■ Your objective:
Gather all lines with "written" from the records.

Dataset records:
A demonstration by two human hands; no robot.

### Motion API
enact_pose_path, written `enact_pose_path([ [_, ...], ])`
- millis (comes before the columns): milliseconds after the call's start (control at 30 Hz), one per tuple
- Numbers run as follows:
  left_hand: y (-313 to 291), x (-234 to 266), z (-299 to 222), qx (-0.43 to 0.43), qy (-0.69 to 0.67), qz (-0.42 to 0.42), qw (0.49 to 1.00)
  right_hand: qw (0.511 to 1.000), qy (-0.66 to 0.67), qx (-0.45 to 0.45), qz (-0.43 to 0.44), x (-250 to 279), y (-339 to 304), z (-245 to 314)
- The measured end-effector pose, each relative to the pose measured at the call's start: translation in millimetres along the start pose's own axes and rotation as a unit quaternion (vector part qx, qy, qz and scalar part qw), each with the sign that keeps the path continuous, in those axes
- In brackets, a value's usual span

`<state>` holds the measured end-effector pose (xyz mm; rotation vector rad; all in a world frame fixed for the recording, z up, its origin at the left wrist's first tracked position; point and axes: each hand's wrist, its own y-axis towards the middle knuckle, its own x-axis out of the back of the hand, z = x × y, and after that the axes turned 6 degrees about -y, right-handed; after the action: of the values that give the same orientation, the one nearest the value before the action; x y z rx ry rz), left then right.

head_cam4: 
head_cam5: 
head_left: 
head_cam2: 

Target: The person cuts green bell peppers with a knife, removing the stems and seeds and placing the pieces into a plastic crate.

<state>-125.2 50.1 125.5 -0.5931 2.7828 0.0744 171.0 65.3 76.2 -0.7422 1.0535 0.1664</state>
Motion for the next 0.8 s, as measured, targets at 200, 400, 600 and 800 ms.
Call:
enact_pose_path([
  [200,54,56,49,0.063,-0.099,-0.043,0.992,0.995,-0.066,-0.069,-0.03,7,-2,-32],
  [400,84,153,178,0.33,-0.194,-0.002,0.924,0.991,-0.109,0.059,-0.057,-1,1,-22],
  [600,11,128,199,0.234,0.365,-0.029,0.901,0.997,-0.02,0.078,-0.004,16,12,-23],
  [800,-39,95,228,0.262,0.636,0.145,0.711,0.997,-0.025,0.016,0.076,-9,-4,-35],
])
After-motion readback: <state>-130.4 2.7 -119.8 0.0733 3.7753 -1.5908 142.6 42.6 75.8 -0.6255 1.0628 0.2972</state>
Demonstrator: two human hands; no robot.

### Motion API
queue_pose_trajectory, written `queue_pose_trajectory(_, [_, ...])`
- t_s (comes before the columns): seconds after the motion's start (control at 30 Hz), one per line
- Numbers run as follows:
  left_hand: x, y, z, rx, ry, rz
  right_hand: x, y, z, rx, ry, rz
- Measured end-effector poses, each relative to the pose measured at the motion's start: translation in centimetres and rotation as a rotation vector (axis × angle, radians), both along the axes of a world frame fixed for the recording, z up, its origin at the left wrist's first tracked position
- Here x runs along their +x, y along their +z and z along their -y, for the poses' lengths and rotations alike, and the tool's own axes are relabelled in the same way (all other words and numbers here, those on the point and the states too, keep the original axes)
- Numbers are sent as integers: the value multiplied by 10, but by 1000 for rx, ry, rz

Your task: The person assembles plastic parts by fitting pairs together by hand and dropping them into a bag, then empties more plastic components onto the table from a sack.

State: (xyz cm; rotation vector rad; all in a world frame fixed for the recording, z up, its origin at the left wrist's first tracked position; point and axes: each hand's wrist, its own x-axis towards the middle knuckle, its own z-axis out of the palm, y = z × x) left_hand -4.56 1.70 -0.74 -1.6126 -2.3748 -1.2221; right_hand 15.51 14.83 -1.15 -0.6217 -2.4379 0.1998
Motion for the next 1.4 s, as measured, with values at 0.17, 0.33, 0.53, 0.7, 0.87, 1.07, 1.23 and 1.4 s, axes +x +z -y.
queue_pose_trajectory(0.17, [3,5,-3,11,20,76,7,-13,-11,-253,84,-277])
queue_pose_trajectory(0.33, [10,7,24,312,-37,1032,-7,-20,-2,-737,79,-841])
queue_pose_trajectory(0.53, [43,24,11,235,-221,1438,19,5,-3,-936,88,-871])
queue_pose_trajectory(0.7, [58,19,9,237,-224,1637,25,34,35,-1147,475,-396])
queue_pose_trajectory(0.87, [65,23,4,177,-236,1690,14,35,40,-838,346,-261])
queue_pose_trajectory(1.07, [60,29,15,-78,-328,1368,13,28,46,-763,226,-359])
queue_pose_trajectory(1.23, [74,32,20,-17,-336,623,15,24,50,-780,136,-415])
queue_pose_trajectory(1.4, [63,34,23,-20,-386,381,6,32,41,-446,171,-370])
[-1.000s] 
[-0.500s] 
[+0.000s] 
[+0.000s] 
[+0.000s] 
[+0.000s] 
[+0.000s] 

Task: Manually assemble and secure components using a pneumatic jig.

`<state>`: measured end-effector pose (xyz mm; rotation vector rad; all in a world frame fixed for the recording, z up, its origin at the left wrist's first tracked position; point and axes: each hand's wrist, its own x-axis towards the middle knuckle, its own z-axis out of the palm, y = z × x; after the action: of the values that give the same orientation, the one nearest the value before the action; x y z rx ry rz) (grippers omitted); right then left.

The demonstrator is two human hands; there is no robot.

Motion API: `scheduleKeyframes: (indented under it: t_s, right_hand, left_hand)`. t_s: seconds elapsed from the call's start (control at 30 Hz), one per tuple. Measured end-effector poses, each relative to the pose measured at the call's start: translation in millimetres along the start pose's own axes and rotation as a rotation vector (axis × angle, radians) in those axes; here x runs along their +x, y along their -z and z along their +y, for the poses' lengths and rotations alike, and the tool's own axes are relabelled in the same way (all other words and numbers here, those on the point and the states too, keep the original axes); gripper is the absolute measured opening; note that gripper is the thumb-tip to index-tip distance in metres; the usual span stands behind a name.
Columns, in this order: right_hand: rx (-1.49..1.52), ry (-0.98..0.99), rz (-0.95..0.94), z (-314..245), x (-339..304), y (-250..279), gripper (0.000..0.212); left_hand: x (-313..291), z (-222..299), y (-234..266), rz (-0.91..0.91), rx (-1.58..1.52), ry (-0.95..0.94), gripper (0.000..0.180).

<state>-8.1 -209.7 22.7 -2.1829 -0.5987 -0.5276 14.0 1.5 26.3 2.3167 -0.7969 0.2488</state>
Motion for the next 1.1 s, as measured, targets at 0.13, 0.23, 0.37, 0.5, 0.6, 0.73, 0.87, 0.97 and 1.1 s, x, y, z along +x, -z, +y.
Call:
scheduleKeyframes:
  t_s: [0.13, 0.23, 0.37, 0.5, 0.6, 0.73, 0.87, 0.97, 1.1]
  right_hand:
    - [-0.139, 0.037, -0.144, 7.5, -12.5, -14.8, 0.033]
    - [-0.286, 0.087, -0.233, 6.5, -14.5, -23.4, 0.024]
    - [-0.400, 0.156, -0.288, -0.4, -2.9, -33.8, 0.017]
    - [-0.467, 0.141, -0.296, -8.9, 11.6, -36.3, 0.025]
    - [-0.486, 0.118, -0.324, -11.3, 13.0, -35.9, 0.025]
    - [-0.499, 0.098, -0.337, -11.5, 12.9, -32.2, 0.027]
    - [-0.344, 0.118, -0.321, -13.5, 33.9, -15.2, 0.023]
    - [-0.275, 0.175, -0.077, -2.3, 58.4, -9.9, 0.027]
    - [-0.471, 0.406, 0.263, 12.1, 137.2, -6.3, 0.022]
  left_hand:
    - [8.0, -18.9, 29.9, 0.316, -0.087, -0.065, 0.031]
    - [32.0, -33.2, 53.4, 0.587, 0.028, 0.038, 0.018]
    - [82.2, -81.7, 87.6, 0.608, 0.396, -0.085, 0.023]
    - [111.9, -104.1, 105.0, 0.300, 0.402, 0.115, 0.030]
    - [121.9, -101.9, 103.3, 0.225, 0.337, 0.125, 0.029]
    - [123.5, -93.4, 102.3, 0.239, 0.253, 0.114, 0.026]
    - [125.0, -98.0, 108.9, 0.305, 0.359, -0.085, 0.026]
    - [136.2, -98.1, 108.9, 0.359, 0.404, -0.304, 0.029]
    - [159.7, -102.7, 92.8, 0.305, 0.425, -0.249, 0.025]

■ Exercise result:
enact_pose_path, written `enact_pose_path([ [_, ...], ])`
queue_pose_trajectory, written `queue_pose_trajectory(_, [_, ...])`

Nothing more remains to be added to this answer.